Drones were also seen the same evening, apparently (or was it the
next day?) On Sunday the news broke, drone photos emerged and locals
starting connecting the dots and researching the cc phenomenon,
although Mr. Jennings himself was too distressed to go and look for
himself until several days later as he 'couldn't bear to see the
damage'. He is 100% convinced that this and all crop circles are
made by vandals and is sure that it is the people with drones who
make them and are therefore able to announce them first. I had to
agree with him that it is remarkable how the same few drone pilots
are always the first to 'discover' new circles, especially when
there are no airfields nearby and no other likely ways anyone could
have seen a formation which is not overlooked from any public
vantage point.
Starting from the assumption that all crop
circles are man-made, Mr. Jennings naturally thinks that anybody who
visits them is 'away with the fairies', and cannot fathom the
interest they provoke, though he did grant an exception for my
friend and myself after initially calling us 'Muppets', which was by
far not the worst I've been called! We discussed the phenomenon at
length and I think convinced him that even sane and intelligent
people can be fascinated by crop circles, even if we couldn't agree
on much! He had an answer for every point I made in favour of not
all ccs being so easily explained away, and one of them was even
persuasive: he says that the young green corn in the tramlines which
is not laid although the ripe corn around it is - which I have
always taken as a sign that it can't have been pressed by a
mechanical force - can indeed be pressed down and will spring back
up, which I tested and seems to be true! So I learnt something,
though I would like to test this on a bigger scale and with a plank.

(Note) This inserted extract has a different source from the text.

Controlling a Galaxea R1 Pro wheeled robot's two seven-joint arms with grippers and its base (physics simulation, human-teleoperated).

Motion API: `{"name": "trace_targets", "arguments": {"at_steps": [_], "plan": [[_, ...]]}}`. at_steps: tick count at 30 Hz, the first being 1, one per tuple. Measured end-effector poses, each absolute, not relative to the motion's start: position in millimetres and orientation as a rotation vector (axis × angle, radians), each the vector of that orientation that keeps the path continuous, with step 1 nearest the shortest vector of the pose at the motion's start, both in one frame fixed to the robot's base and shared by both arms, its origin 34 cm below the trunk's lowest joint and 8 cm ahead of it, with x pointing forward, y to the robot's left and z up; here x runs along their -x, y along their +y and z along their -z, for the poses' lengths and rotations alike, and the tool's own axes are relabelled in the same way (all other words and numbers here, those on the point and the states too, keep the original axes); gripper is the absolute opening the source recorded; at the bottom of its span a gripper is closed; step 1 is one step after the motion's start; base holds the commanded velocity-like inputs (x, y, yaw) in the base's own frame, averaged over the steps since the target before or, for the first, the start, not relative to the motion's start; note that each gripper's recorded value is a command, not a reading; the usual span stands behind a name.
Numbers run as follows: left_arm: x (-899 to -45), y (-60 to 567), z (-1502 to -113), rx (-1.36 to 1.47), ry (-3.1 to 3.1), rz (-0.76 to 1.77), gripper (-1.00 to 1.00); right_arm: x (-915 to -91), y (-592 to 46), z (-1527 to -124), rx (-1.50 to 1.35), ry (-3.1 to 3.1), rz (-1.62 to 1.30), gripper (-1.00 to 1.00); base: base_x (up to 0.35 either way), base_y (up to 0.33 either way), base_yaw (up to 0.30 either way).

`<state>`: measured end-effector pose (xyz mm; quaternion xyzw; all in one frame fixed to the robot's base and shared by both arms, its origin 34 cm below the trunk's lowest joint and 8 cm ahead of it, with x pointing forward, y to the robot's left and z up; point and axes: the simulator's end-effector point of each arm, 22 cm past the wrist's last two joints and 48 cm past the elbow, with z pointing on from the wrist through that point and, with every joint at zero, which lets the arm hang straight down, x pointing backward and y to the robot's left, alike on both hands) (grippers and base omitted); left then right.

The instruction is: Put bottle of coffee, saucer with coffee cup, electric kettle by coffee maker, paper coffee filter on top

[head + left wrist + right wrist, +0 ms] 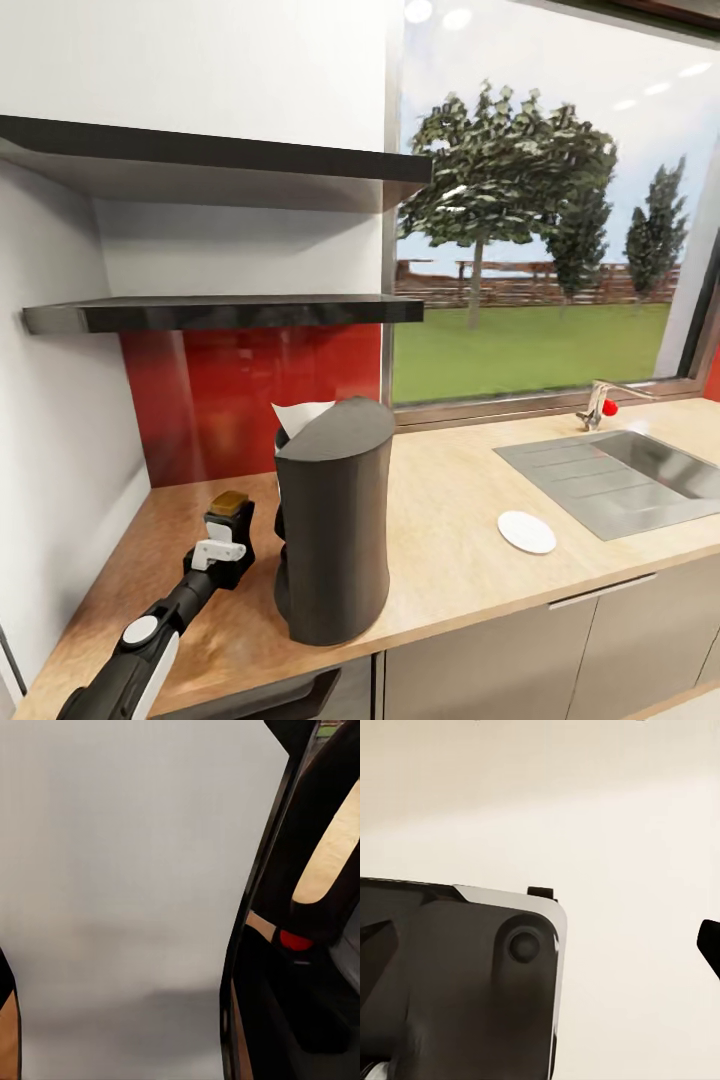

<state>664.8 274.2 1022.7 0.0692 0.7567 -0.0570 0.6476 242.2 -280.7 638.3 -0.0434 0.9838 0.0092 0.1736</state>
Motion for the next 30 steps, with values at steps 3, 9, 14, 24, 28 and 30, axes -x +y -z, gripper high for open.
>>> {"name": "trace_targets", "arguments": {"at_steps": [3, 9, 14, 24, 28, 30], "plan": [[-664.8, 263.8, -1022.0, -0.155, 1.72, 0.147, -1.0, -242.1, -280.9, -638.3, 0.122, 2.79, -0.026, 1.0, 0.204, 0.0, 0.0], [-665.0, 261.3, -1022.3, -0.154, 1.717, 0.151, -1.0, -242.2, -280.2, -638.2, 0.122, 2.79, -0.027, 1.0, 0.03, 0.0, 0.0], [-664.7, 260.7, -1022.6, -0.153, 1.717, 0.152, -1.0, -241.6, -280.1, -638.2, 0.123, 2.791, -0.027, 1.0, 0.146, 0.0, 0.0], [-664.3, 262.7, -1021.2, -0.149, 1.718, 0.149, -1.0, -241.7, -280.2, -638.1, 0.122, 2.791, -0.027, 1.0, 0.02, 0.0, 0.0], [-663.2, 261.8, -1019.3, -0.152, 1.721, 0.151, -1.0, -241.5, -280.4, -638.0, 0.122, 2.792, -0.027, 1.0, 0.0, 0.0, 0.0], [-662.2, 260.8, -1014.6, -0.152, 1.731, 0.154, -1.0, -241.5, -280.3, -638.0, 0.123, 2.792, -0.027, 1.0, 0.0, 0.0, 0.0]]}}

He also felt that this formation was messy (I didn't agree) and that
some others he had now seen aerial photos of were much more
impressive in their geometry and symmetry. Again a fair point, but I
have a suspicion that thinking this was not even a distinguished
pattern which had graced his fields had only added insult to injury.
We left the field in a thoughtful mood as Mr.
Jennings faced a new carload of Dutch visitors at the gate. When I
started researching the story, I was intrigued to learn that there
was a Led Zeppelin song called 'Jennings Farm Blues', which was an
instrumental out-take from the Led Zeppelin III recording sessions
recorded in December 1969. It was originally only available on
bootleg albums but was reworked into the Bron-y-Aur stomp and later
appeared on some compilation albums. Wikipedia attributes this title
to the name of a farm which Robert Plant rented in Wales in 1970.
But that was in the year after the
song was composed. Other websites say 1973. The Jennings Farm in
Rushock, neighboring the Bonham family home and in the next parish
to where the Plants lived, where all the band visited, and where
they could easily have wandered along the stream - our friendly
farmer told us that his mother knows Mrs. Bonham well - seems more
likely. Now there's a real synchronicity!